Времена выбирают - страница 29
– Да, это твой отец – Егоров Сергей Васильевич, 1920 года рождения, беспартийный.
– Послушай… – Мария попыталась приподняться на нарах, но всё тело как одеревенело. – Что мне теперь делать? Я даже не знаю, кто я и откуда. Как мне дальше жить?
– Я же сказала – живи за себя и за меня, – гостья положила ладонь на её ногу, и Мария даже через шинель почувствовала могильный холод. Она попыталась поджать ноги, но запуталась в полах шинели.
– Машка, Машка! – вдруг услышала она голос подруги. – Девчонки, сбегайте кто-нибудь за врачом!
Мария приоткрыла глаза – Галка наклонилась над ней и глядела испуганно.
– Что случилось?
– Машка, ты что-то кричала во сне. Таким жутким голосом! Я так испугалась! А потом ты стала вся биться и грызть шинель. А тебя зову – а ты не слышишь, я тебя даже по щекам лупила – а тебе хоть бы что. Что с тобой было?
– Наверное, это после ранения, – предположила Мария. Приснившийся кошмар ещё не развеялся, и её продолжало трясти. Снаружи раздались голоса, и в землянку вошёл доктор из медсанбата.
– Чего у вас тут?
– Вон ей плохо, – Галка показала на Марию. – Видите – трясёт всю!
Доктор положил Марии руку на лоб, потом нащупал пульс, заглянул в глаза.
– Недавно из госпиталя?
– Да, – кивнула Мария.
– С чем лежали?
– Ранение в грудь.
Доктор чуть подумал и сказал:
– Температура нормальная, лихорадки нет. Это нервы. Окопная болезнь. Слышали про такую?
– А вы ей лекарство дадите? – попросила Галка.
– Лекарство? – задумался доктор. – Дай-ка мне стакан.
– С водой?
– Нет, пустой.
Внимательно посмотрев стакан на просвет, доктор снял с ремня фляжку и налил полстакана прозрачной жидкости.
– Пей!
– А что это? – недоверчиво спросила Мария.
– Лекарство. Пей, только залпом.
Мария выпила и тут же закашлялась – в стакане был спирт.
– Самое доступное и распространённое лекарство он нервных болезней, – пояснил доктор и сказал Галке. – Ты побудь с ней немного, пока лекарство не подействует. А я здесь больше не нужен.
Лекарство фронтового доктора подействовало быстро. Мария согрелась и перестала дрожать. Тоска и тревога ушли, вместо них на неё напала болтливость. Девчонки набились в землянку и слушали её рассказы.
– Пройдёт всего двадцать лет после войны, а советский человек полетит в космос, атомная энергия будет двигать подводные лодки и ледоколы. А вы знаете, что такое телевидение? Это как радио, но с картинками.
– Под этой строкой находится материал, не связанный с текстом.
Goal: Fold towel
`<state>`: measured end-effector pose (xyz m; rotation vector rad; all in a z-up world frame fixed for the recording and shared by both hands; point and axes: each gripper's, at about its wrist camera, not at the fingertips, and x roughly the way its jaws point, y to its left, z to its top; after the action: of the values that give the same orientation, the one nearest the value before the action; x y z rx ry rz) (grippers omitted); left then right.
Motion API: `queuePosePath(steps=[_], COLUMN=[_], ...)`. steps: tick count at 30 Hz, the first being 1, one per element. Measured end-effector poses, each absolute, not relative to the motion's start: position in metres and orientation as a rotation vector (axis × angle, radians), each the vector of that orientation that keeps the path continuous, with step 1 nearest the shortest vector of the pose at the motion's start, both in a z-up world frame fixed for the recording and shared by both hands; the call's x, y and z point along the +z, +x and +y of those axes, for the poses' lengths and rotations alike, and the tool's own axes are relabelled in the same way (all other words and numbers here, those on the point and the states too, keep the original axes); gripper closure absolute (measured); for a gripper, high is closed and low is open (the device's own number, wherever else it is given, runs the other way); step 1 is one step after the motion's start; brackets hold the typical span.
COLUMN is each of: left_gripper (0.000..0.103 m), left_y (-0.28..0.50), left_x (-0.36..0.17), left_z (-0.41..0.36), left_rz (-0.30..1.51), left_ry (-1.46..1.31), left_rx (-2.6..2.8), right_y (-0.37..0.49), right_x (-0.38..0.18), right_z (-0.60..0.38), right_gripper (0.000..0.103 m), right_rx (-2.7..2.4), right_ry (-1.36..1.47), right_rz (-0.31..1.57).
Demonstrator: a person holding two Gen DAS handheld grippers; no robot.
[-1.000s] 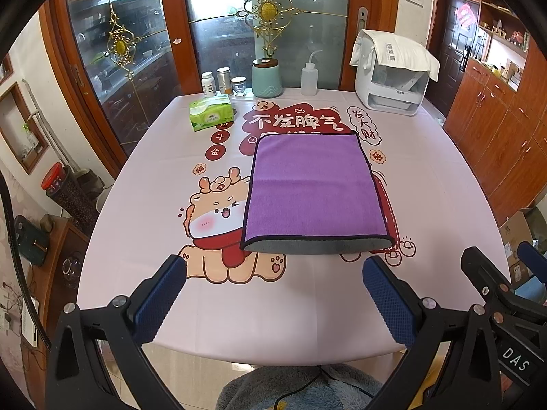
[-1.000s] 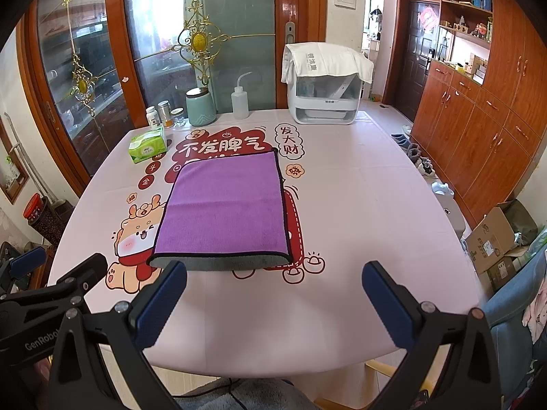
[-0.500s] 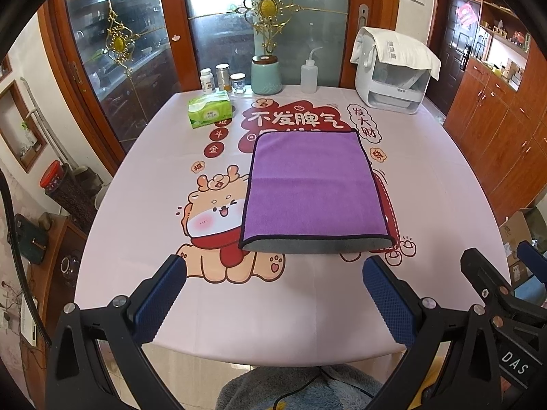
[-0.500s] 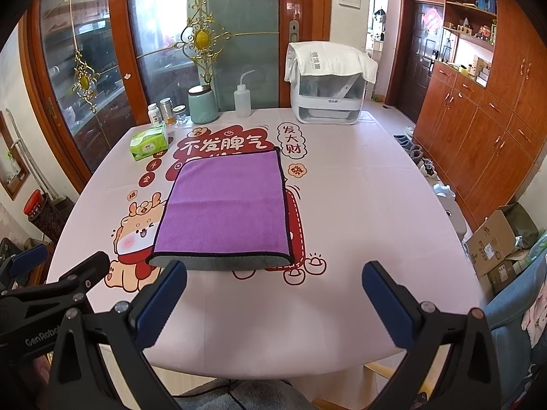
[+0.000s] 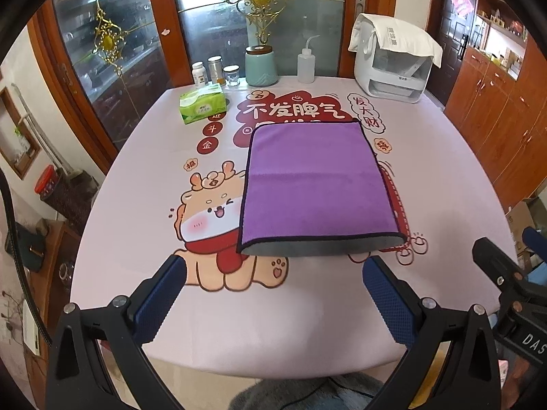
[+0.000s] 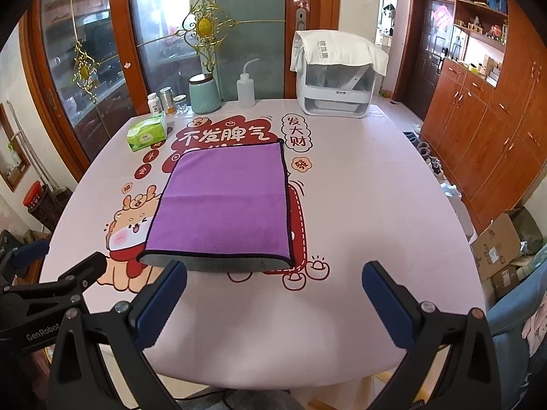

Девчонки смотрели на неё с испугом и восхищением.
– Машка, а ты в Москве была?
– А как же!
– На метро каталась, на ВДНХ гуляла?
– Конечно! Там рядом с ВДНХ сейчас построили Останкинскую телебашню. Представляете – такая игла воткнута в московское небо, высотой больше 500 метров. Что, не верите? Вот война кончится, вместе съездим, посмотрим.
– А Дворец Советов достроили?
– Какой дворец? – не поняла Мария, но её несло дальше. – Высотки построили. Главное здание МГУ на Ленинских горах – вот махина-то! Почти отовсюду видать.
– Машка, а ты Сталина видела?
– Сталина? – тут до Марии стало доходить, что она несёт лишнее. – Нет, вот Сталина не видела.
– Что же ты в Москве была, а Сталина не видела?
– Ты что думаешь, он там на метро ездит? – попыталась выкрутиться Мария.
– Девчонки, я тут недавно в газете читала, что сейчас строятся новые станции московского метро, – показала свою осведомлённость Катька-телефонистка. – К новому году обещают три новые станции открыть. Представляете, мы тут воюем, а там метро строят, как будто никакой войны и нет.
– Так война же закончится, а метро всегда нужно, – объяснила ей Галка. – Что же, раз война – то и жизнь должна остановиться?
– А я вот всегда верила, что мы победим! – гордо заявила Катька.
– А я в 41-м сомневалась, – призналась Галка. – Пока про парад на Красной Площади не узнала. Вот тогда поняла: пока Сталин в Кремле – никто нас не одолеет!
Мария вспомнила разговоры про культ личности Сталина, как ломали его памятники, как Сталина вынесли из мавзолея. Рассказать или нет? Нет, а то ещё, чего доброго, по шее надают. А подобные разговоры она слышала и раньше – кажется, в каком-то фильме. Тогда ей показалось, что всё это наиграно, на публику, но здесь девчонки говорили искренне, да и перед кем красоваться – все свои.